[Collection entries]
◇ ◇ ◇ ◇ ◇ ◇ ◇
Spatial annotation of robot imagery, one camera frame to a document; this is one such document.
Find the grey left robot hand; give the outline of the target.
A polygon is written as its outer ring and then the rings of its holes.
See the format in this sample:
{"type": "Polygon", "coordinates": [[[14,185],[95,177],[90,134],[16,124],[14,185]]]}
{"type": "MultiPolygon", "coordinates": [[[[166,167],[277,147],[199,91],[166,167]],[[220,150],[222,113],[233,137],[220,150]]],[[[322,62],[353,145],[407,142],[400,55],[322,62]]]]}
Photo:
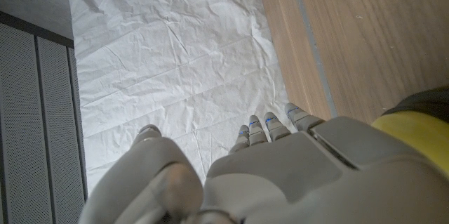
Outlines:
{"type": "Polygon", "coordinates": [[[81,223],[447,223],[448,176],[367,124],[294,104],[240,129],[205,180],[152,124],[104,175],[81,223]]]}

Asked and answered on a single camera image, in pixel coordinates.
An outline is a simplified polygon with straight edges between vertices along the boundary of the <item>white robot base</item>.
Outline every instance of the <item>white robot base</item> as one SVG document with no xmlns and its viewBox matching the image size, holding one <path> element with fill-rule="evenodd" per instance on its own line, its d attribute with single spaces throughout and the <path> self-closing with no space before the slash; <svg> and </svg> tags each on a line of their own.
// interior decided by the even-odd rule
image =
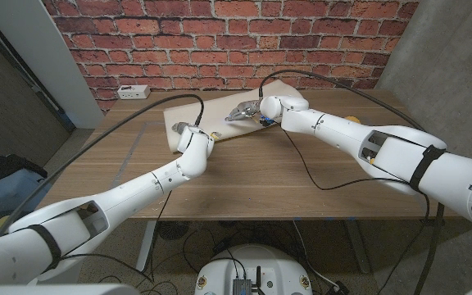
◇ ◇ ◇ ◇ ◇ ◇ ◇
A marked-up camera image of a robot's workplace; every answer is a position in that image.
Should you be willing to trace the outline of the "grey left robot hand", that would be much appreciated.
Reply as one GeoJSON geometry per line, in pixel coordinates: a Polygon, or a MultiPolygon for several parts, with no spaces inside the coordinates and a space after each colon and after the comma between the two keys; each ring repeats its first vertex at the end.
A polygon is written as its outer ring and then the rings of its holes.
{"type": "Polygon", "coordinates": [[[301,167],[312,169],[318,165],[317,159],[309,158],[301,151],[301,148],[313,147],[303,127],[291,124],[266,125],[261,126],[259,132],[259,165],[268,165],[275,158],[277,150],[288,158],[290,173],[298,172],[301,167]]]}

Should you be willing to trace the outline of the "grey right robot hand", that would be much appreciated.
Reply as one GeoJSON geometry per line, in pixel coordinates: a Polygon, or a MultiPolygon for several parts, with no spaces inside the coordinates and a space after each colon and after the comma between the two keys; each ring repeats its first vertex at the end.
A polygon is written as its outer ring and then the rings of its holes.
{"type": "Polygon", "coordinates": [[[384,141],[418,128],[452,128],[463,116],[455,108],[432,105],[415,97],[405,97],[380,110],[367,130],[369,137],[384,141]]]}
◇ ◇ ◇ ◇ ◇ ◇ ◇
• [What to do]
Where a line of the records has the string "this", return that line.

• [Solved problem]
Spatial annotation of robot imagery, one camera frame to a document; this is one such document.
See the format in this sample:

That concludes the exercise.